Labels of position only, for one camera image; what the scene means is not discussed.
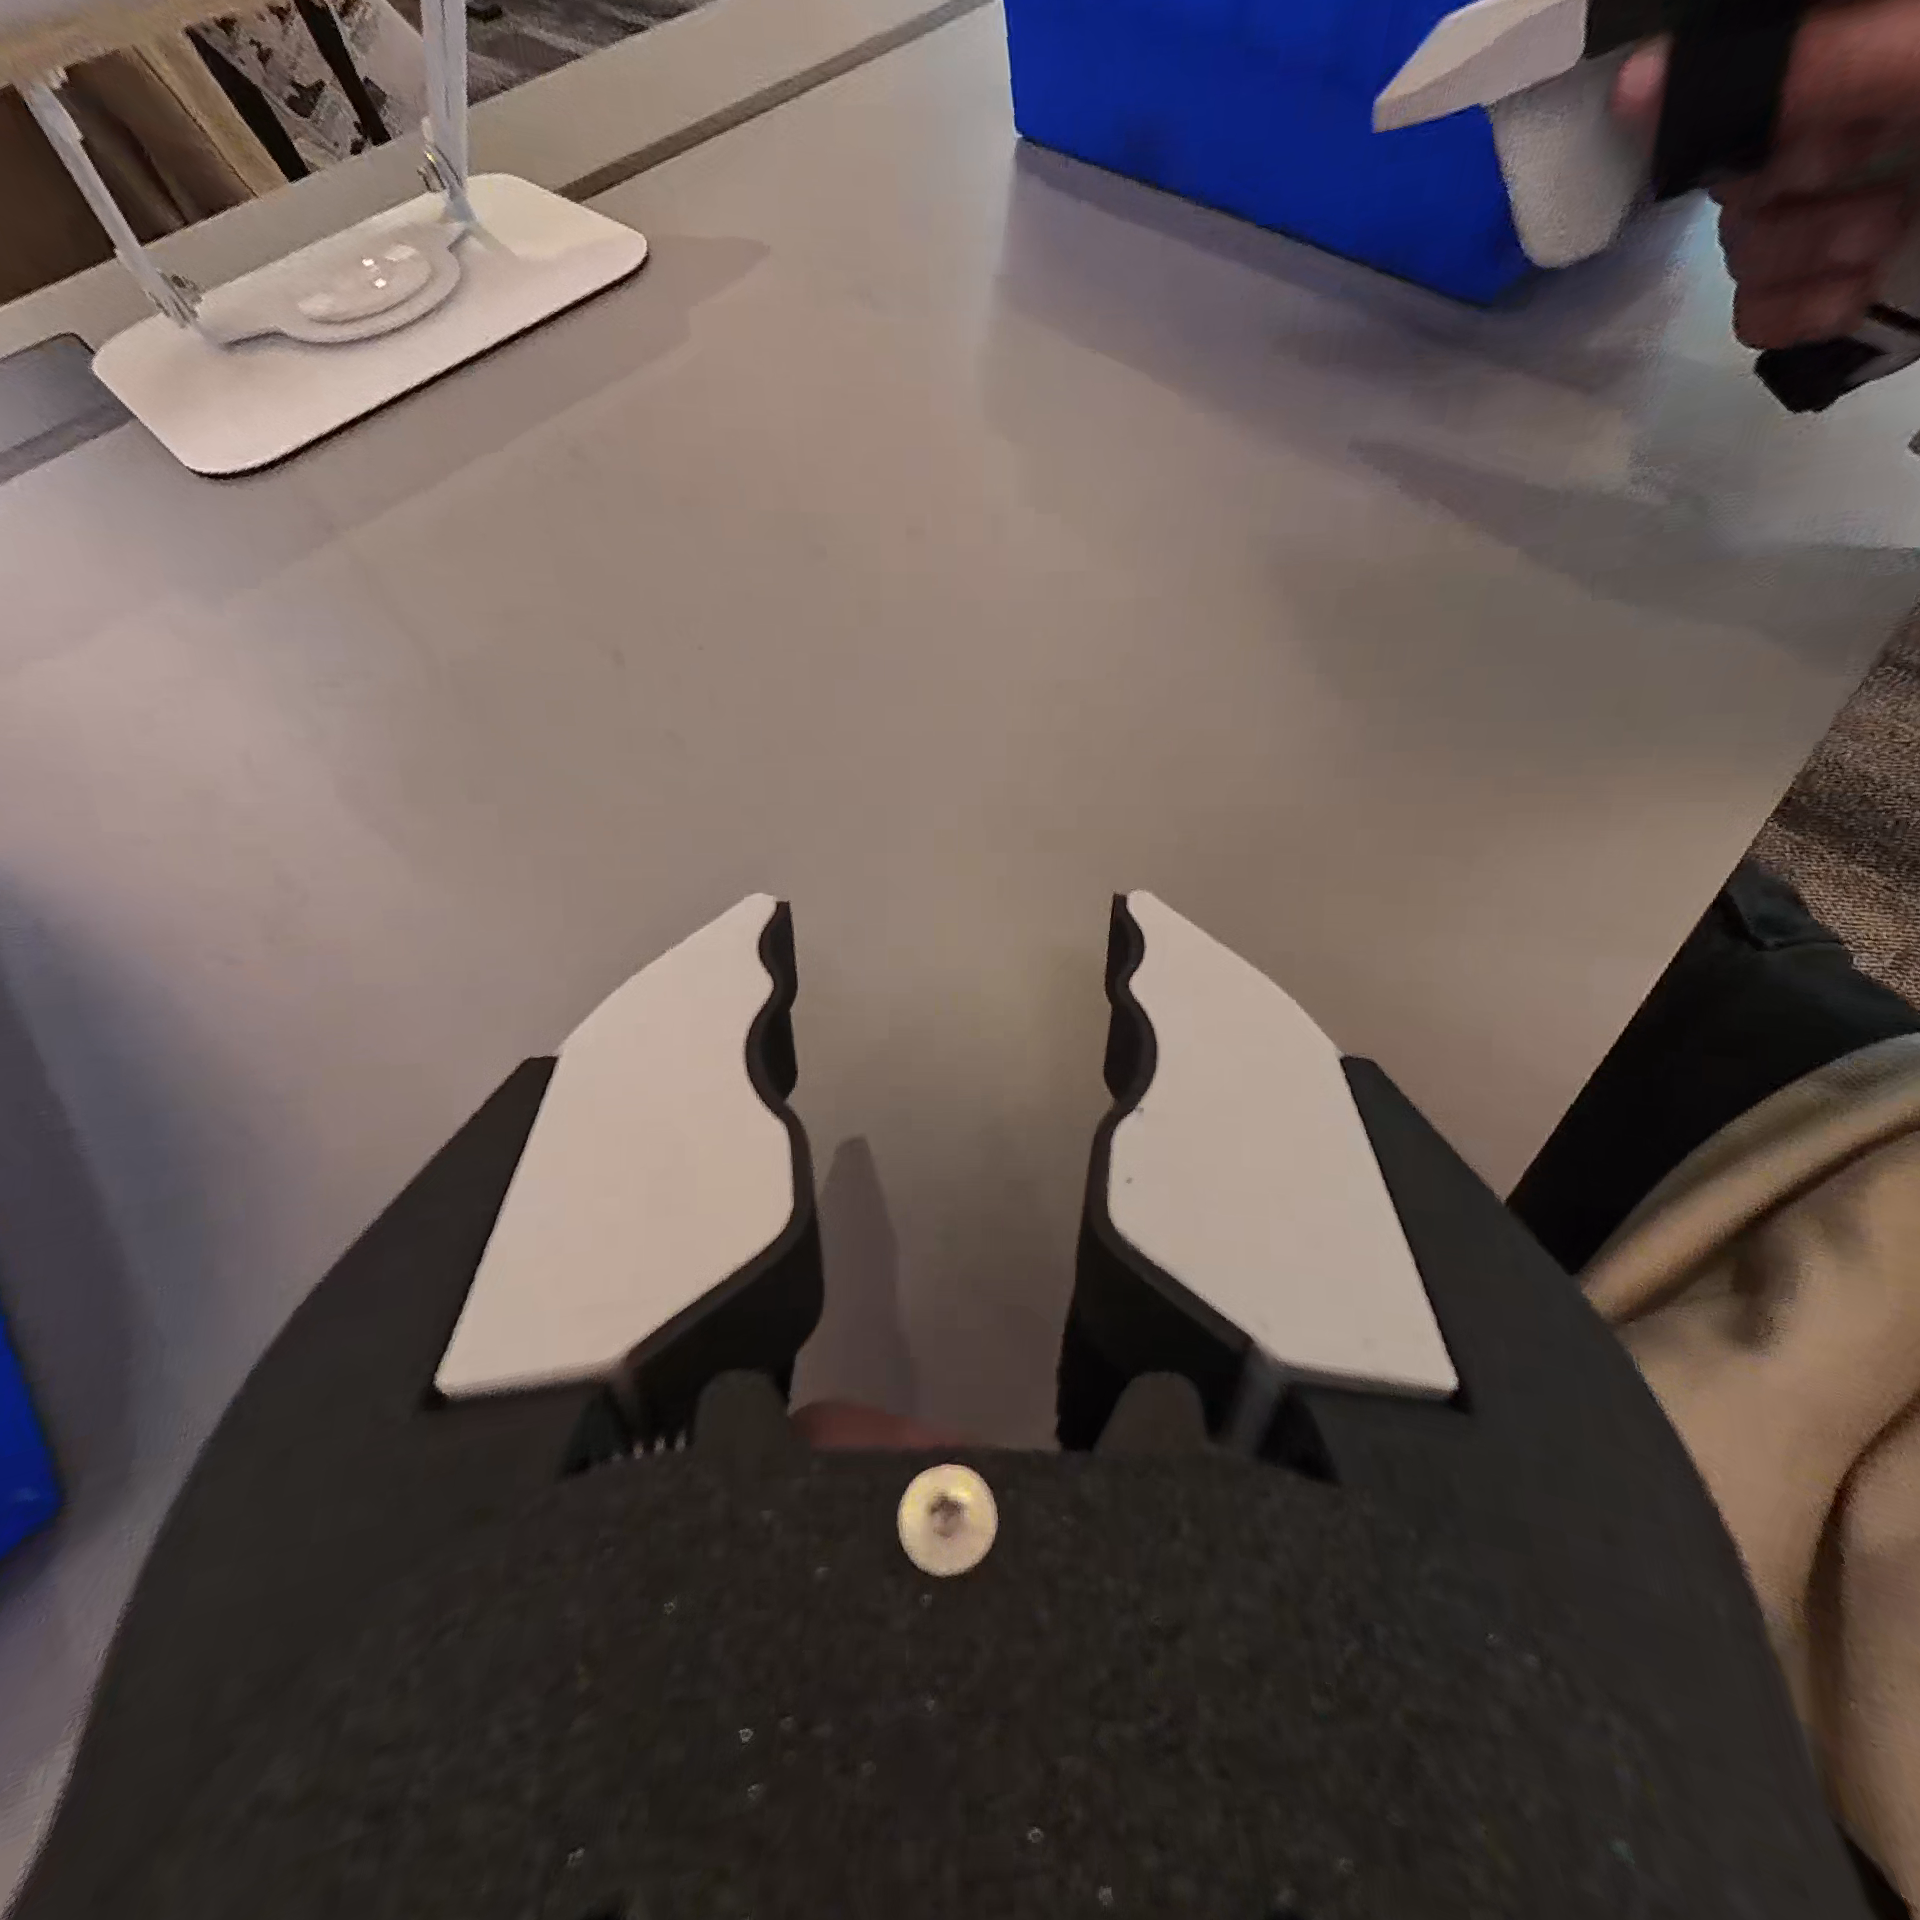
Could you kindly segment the person's right hand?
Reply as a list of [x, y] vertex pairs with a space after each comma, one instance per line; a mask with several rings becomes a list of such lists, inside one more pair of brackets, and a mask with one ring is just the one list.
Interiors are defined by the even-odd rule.
[[[1703, 188], [1735, 286], [1735, 336], [1756, 355], [1855, 329], [1916, 227], [1919, 4], [1812, 4], [1784, 83], [1769, 158]], [[1615, 110], [1650, 136], [1670, 44], [1639, 45]]]

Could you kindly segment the blue plastic bin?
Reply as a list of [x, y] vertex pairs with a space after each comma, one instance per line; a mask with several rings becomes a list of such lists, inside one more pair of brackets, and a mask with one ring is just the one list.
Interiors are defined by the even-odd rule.
[[1015, 130], [1441, 297], [1534, 274], [1494, 130], [1374, 130], [1452, 3], [1006, 3]]
[[65, 1514], [65, 1488], [27, 1371], [3, 1321], [3, 1558]]

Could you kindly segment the tan fabric cover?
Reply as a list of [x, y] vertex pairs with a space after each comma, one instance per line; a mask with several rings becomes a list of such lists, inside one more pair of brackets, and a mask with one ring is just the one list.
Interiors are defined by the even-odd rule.
[[[153, 242], [260, 198], [287, 173], [183, 33], [76, 65], [60, 90], [136, 236]], [[3, 300], [107, 261], [105, 228], [54, 139], [3, 90]]]

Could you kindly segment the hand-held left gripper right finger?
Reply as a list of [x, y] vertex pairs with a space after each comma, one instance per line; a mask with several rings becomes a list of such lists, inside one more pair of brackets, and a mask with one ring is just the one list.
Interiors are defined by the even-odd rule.
[[1447, 1406], [1459, 1371], [1350, 1058], [1271, 977], [1159, 897], [1112, 901], [1110, 1109], [1090, 1146], [1058, 1445], [1146, 1376], [1263, 1449], [1296, 1388]]

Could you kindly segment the printed paper sheet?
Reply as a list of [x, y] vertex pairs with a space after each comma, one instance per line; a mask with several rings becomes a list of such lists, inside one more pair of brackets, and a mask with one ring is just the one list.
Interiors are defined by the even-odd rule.
[[273, 4], [210, 16], [186, 34], [289, 180], [382, 147], [419, 118], [419, 26], [399, 4]]

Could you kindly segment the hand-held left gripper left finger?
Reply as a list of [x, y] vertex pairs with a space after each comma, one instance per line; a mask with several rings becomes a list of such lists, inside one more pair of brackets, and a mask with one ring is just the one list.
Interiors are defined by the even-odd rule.
[[444, 1401], [604, 1386], [641, 1443], [707, 1386], [791, 1394], [826, 1308], [791, 907], [743, 897], [561, 1044], [450, 1332]]

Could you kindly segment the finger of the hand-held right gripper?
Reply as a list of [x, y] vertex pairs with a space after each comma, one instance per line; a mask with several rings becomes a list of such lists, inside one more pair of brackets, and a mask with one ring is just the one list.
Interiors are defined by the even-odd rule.
[[1374, 132], [1417, 128], [1558, 81], [1587, 54], [1587, 3], [1472, 3], [1439, 18], [1374, 100]]
[[1626, 65], [1582, 61], [1490, 104], [1512, 224], [1537, 269], [1608, 252], [1646, 194], [1649, 136], [1615, 110]]

Work task:
Go through the entries above and copy each line holding the string "left".

Written response:
Could you kindly segment the hand-held left gripper right finger?
Could you kindly segment the hand-held left gripper left finger?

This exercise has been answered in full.